With the marathon 11 weeks after the 70.3, I would train them as separate events. I don’t know your background, but that’s a lot of training stress that’s probably not necessary based on your timeline and goals. You’ll have plenty of fitness from the 70.3 training to lay the foundation for your marathon training afterwards as you’ll be fit enough for a 5-6 hour aerobic event already. Then you just need to finish building your run fitness. Odds are you’ll do some two hour runs in your 70.3 training. And odds are you won’t go much over 3-3.5 hours in your marathon training runs, and maybe less than that depending on goal pace.

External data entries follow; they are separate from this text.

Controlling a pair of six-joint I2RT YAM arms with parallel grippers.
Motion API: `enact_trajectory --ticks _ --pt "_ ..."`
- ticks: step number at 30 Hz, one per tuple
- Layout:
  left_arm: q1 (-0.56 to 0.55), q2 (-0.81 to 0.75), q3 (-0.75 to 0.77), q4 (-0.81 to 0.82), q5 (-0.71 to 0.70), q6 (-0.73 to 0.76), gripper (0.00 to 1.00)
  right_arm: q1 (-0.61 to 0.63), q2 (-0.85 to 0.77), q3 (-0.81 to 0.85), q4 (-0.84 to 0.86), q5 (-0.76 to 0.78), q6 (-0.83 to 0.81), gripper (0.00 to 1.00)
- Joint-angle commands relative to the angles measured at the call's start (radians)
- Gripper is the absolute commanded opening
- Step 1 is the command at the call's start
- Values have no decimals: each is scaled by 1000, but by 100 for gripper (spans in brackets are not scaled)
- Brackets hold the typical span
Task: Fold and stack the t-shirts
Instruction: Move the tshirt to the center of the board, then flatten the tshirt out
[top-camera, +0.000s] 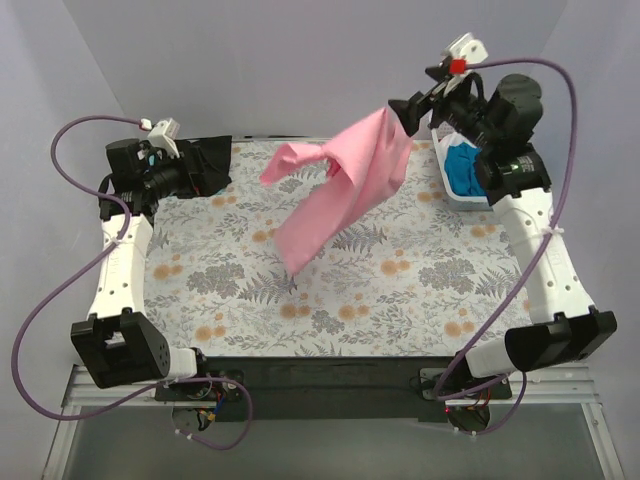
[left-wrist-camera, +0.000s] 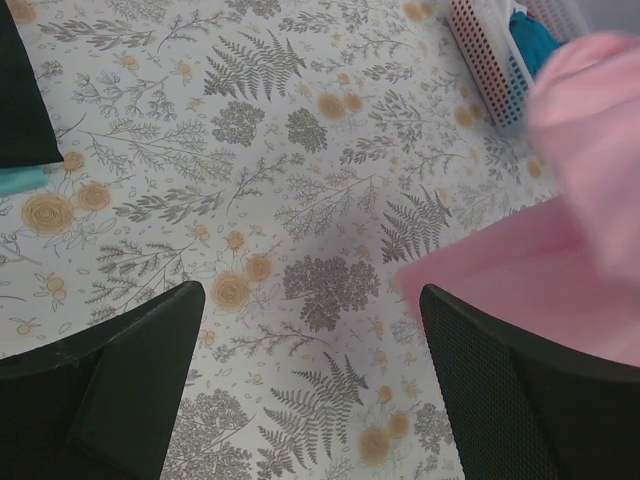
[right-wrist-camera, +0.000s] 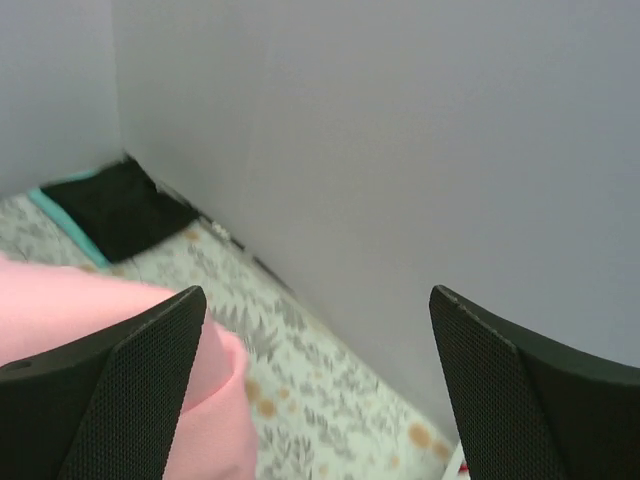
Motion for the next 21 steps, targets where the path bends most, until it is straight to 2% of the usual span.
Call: enact_trajectory --ticks 1,3,5,8,10,11,14,15,16,17,21 --pt "0 -68 -24 -61 35 113 89 -44 53 -176 -98 171 -111 98" --pt "0 -90 -46 -107 27 216 89 -75 64 -213 -187 172 -108 98" --pt "0 -105 -63 -158 21 328 89 -76 70 -220 -303 29 -131 93" --pt "0 -122 -107 -228 -2 441 89 -31 50 -319 -412 -61 -147 94" --pt "-3 -110 -113 -302 45 611 89 26 43 -362 -489 -89 -184 93" --pt "-12 -104 -121 -375 59 665 87 40 40 -413 -513 -107 -191 90" --pt "-88 -101 -191 -420 39 782 81 92 41 -521 -567 -143 -209 83" --pt "-122 -110 -226 -398 24 793 80 117 40 -557 -566 -141 -212 82" --pt "-207 -133 -262 -361 -29 780 78 129 43 -583 -557 -129 -211 81" --pt "-245 -144 -333 -268 -51 772 77 140 50 -624 -551 -123 -203 81" --pt "-380 -113 -414 -22 -137 735 73 158 140 -668 -498 -66 -157 75"
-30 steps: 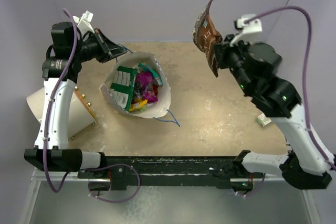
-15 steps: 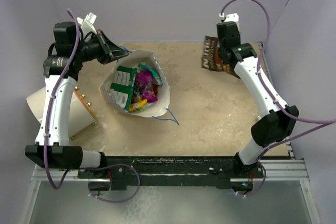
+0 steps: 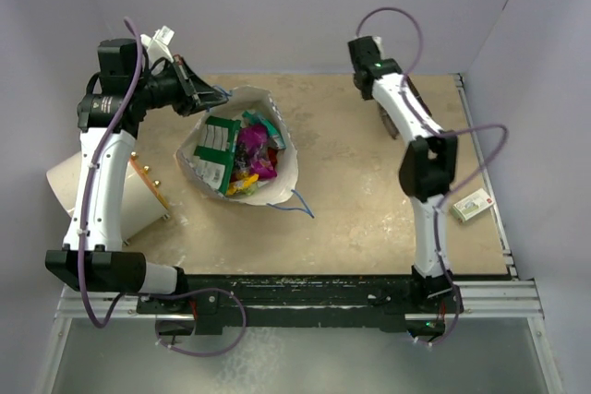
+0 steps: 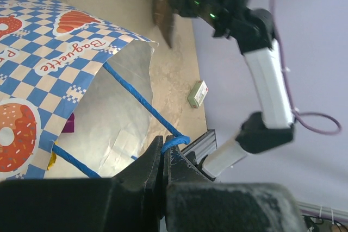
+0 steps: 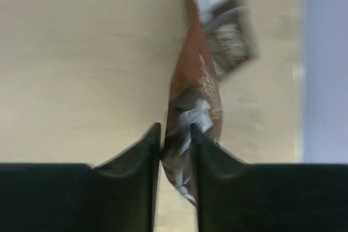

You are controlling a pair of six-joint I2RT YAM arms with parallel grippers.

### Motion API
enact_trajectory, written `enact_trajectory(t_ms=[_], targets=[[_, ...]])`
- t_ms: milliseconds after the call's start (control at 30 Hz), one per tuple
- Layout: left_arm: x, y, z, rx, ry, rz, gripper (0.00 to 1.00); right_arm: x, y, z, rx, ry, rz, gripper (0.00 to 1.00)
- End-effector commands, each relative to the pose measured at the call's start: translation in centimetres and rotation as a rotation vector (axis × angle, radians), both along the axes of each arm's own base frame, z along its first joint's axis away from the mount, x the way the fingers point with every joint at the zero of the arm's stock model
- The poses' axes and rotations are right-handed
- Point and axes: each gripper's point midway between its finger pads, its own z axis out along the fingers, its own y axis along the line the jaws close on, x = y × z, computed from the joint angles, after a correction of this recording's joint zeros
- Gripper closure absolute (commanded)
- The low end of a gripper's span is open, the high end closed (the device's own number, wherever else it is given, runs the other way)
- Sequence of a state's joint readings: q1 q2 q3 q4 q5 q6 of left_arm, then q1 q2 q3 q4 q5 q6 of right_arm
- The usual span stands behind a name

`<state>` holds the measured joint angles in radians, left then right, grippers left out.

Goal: Take the snacks out of the paper bag
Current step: Place the snack at the center of the board, then take out the snack from the paper bag.

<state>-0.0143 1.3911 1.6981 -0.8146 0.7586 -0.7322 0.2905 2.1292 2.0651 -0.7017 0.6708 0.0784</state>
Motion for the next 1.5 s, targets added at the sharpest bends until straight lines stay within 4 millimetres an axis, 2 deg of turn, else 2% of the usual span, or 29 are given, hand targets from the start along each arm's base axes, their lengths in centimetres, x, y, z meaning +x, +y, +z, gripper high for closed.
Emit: enact_trajectory(t_ms=[0,33,67,100,200,267,400,500,600,667,733,800,833,933,1033,1200,1267,1367,1467], targets=[[-0.9,-0.4,2.2,-0.004,-0.075,-0.047,1.0,2.4,14.5,-3.4,0.492,0.114,0.256,0.57],[-0.9,-0.4,2.1,-0.005,-0.073,-0.047,1.0,2.5,17.6,-2.7,0.653,0.113,0.305,0.43],[-1.0,-0.4,2.3,-0.009,-0.073,-0.047,1.0,3.1,19.7,-1.6,0.776,0.089,0.346,0.35],[-1.0,-0.5,2.3,-0.013,-0.07,-0.047,1.0,3.4,20.8,-0.3,0.873,0.062,0.373,0.31],[-1.2,-0.4,2.5,-0.014,-0.079,-0.041,1.0,2.6,21.5,2.6,1.074,-0.004,0.442,0.19],[-1.5,-0.4,2.5,-0.018,-0.079,-0.034,1.0,1.1,20.7,3.4,1.12,-0.015,0.488,0.14],[-2.0,-0.6,2.8,-0.038,-0.094,-0.033,1.0,-2.8,17.8,1.8,1.005,0.091,0.492,0.1],[-2.4,-0.4,3.0,-0.034,-0.107,-0.022,1.0,-6.5,15.7,0.2,0.903,0.186,0.492,0.08],[-2.7,-0.6,3.1,-0.042,-0.113,-0.033,1.0,-9.1,14.2,0.2,0.856,0.18,0.486,0.05],[-3.0,-0.7,3.3,-0.048,-0.122,-0.041,1.0,-10.3,12.2,0.0,0.791,0.155,0.421,0.0],[-3.3,-0.8,3.7,-0.056,-0.142,-0.051,1.0,-11.6,10.4,0.1,0.767,0.14,0.344,0.01],[-3.6,-1.0,3.8,-0.066,-0.161,-0.063,1.0,-13.2,9.8,0.5,0.804,0.136,0.335,0.01],[-3.6,-1.0,3.7,-0.072,-0.162,-0.068,1.0,-14.3,10.1,0.7,0.85,0.147,0.361,0.0],[-3.8,-1.2,3.4,-0.087,-0.162,-0.076,1.0,-16.9,12.1,3.7,0.964,0.088,0.489,0.0],[-3.9,-1.4,3.2,-0.105,-0.147,-0.088,1.0,-20.4,15.3,7.1,1.068,0.032,0.606,0.0],[-3.9,-1.4,3.1,-0.111,-0.157,-0.086,1.0,-27.2,23.0,13.5,1.188,-0.157,0.914,0.05],[-3.9,-1.4,3.1,-0.103,-0.16,-0.09,1.0,-29.0,25.4,14.1,1.237,-0.158,0.966,0.06],[-3.5,-1.4,3.2,-0.104,-0.145,-0.089,1.0,-29.3,28.6,14.7,1.25,-0.162,0.975,0.13],[-3.5,-1.4,3.7,-0.116,-0.147,-0.083,1.0,-27.5,31.2,14.2,1.193,-0.209,0.885,0.18]])
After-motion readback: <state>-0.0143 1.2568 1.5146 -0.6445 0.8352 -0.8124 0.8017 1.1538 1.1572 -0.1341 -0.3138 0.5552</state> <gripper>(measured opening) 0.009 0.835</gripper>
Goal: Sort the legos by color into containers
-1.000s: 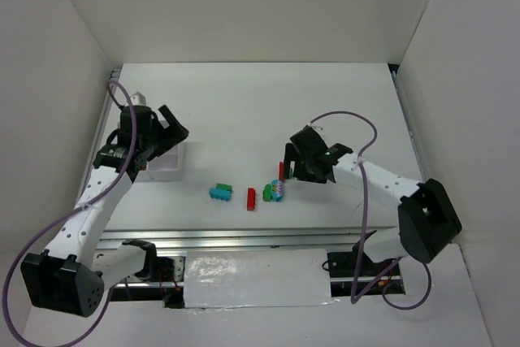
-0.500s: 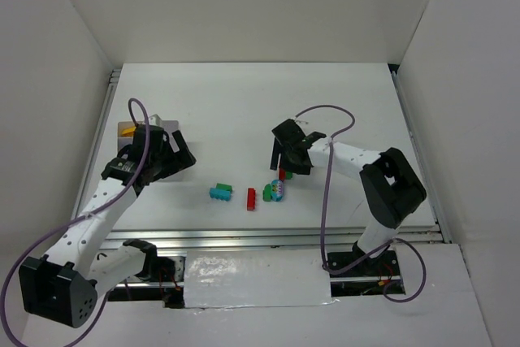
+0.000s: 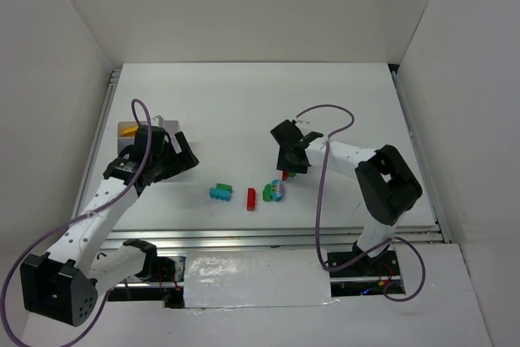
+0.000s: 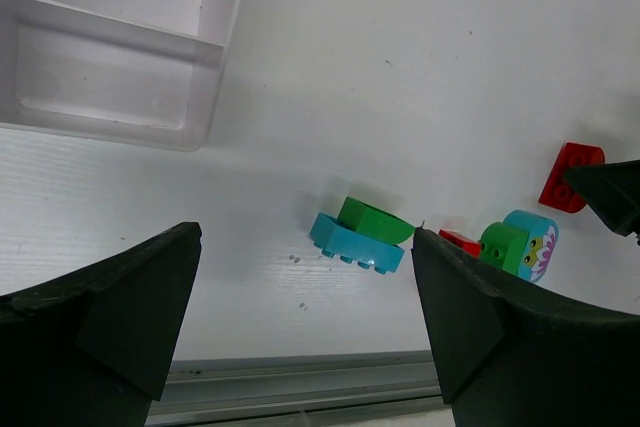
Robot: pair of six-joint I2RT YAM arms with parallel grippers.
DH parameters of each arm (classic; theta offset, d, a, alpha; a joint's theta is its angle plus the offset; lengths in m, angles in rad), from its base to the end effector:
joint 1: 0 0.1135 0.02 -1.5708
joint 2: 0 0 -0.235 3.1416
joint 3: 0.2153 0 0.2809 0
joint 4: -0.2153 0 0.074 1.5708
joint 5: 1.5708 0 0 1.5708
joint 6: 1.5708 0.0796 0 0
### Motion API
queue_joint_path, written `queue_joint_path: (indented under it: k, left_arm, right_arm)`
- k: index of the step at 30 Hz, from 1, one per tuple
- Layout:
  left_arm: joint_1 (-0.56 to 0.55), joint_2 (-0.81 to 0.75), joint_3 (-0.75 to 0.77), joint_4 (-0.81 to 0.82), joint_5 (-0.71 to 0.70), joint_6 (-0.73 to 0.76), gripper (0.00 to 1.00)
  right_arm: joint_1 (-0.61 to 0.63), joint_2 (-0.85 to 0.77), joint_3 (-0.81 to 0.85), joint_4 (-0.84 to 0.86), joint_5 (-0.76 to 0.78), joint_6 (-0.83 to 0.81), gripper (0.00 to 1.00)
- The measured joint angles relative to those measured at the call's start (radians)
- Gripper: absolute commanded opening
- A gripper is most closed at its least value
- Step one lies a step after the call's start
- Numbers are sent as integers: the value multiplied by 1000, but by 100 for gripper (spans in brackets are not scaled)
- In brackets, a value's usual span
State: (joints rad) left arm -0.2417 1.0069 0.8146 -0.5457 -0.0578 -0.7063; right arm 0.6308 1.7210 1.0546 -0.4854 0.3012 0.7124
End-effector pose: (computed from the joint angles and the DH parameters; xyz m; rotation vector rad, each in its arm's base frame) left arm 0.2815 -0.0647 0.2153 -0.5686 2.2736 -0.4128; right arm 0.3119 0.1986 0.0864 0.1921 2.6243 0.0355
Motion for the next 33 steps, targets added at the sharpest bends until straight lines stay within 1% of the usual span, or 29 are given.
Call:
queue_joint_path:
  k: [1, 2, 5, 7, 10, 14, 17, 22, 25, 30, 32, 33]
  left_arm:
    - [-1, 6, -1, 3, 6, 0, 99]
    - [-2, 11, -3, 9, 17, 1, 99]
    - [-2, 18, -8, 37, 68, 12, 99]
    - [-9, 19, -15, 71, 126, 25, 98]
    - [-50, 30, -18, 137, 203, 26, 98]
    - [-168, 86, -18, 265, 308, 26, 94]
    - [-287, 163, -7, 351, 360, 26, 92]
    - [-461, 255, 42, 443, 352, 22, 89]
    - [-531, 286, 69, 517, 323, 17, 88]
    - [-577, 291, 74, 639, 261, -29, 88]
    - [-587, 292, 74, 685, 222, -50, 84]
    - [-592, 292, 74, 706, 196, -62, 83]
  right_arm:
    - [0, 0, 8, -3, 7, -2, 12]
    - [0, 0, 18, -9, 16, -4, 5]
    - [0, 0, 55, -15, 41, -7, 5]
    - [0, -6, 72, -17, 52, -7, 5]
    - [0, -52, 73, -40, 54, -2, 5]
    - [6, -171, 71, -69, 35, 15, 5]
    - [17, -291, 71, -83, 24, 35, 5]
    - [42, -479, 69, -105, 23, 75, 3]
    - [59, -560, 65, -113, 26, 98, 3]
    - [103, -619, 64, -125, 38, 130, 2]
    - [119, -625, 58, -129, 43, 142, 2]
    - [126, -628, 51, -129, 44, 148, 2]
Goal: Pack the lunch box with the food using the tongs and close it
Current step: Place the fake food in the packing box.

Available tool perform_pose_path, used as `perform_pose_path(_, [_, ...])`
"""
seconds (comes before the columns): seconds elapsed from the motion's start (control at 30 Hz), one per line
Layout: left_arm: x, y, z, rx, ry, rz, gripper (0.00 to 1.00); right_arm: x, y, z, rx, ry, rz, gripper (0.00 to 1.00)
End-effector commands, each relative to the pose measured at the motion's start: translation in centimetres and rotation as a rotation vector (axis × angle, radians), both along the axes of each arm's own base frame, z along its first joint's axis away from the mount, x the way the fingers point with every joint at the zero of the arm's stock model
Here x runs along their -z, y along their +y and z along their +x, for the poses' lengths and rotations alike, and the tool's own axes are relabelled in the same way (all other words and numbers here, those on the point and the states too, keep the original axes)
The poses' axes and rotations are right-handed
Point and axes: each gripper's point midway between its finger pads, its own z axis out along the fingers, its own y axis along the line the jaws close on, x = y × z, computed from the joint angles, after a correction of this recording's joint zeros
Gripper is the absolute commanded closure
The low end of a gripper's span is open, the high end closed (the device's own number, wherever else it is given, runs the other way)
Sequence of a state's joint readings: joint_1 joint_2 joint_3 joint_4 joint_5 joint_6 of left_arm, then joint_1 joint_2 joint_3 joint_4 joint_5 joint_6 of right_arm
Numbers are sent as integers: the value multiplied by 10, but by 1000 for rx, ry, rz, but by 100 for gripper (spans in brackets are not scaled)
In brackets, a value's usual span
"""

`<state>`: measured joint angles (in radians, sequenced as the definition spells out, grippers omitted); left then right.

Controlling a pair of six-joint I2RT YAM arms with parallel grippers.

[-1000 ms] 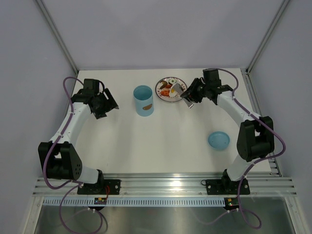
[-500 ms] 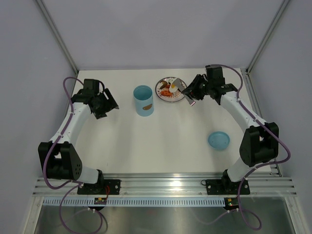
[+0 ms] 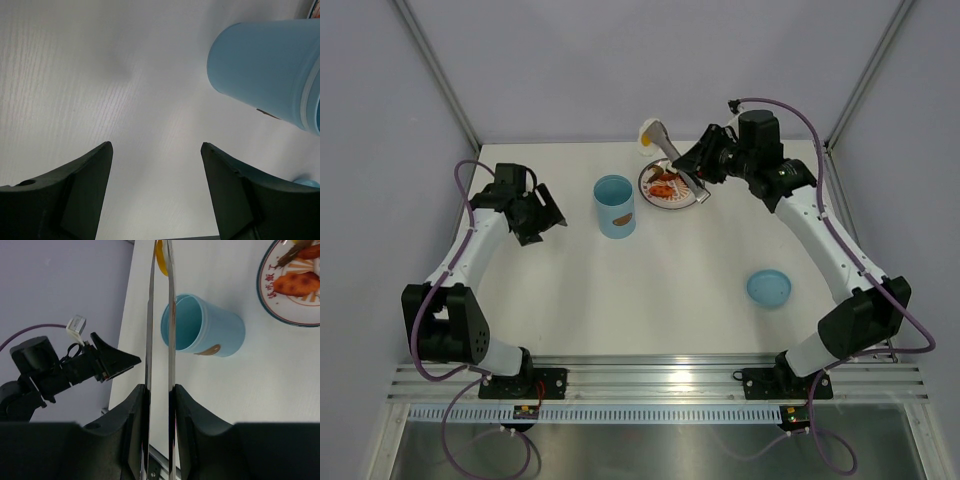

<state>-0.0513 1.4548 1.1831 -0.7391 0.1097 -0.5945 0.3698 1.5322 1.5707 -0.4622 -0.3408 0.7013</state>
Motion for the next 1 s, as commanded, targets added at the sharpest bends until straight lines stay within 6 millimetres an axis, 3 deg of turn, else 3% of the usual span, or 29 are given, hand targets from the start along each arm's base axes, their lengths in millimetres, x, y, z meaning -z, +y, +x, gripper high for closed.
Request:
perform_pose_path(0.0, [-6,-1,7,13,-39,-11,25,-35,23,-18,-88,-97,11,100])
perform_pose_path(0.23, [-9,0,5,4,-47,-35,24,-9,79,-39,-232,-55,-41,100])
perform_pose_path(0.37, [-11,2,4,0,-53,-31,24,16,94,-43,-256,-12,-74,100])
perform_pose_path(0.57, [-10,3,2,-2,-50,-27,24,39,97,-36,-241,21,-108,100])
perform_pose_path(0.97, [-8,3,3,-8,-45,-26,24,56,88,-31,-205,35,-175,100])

With 11 weeks, you’ve got plenty of time to build from 2 to 3-3:30 long runs and get a couple of your longest runs in, even if you take a week or two to recover from the 70.3. You can still bike or swim for recovery between your key run sessions if you want to.
Almost 9 months is a long, long time to run marathon volume, especially when a good portion of that time you’re training for another event altogether. Earlier this year, I raced my A 70.3 and got a good result. I scheduled a C type half marathon 8 weeks later where, building off my fitness from the 70.3, I wanted to go after a PR on a flat fast course. Turned out, after my 70.3, I had little desire to train for the half marathon. I can’t imagine how I would’ve felt with that much more run volume already banked. So even if you physically can handle that training load - and then build off of it - I think most people would struggle to remain motivated.
All due respect to the plan the user above spelled out - which obviously worked for them - remember that they weren’t training for a triathlon while doing that plan. If they skipped strength or skipped the bike, it had no impact on their goal event. You’re going to be training all three sports for a competition, doing a lot of two a days, and if you skip a lot of workouts, your performance at your goal event will suffer for it.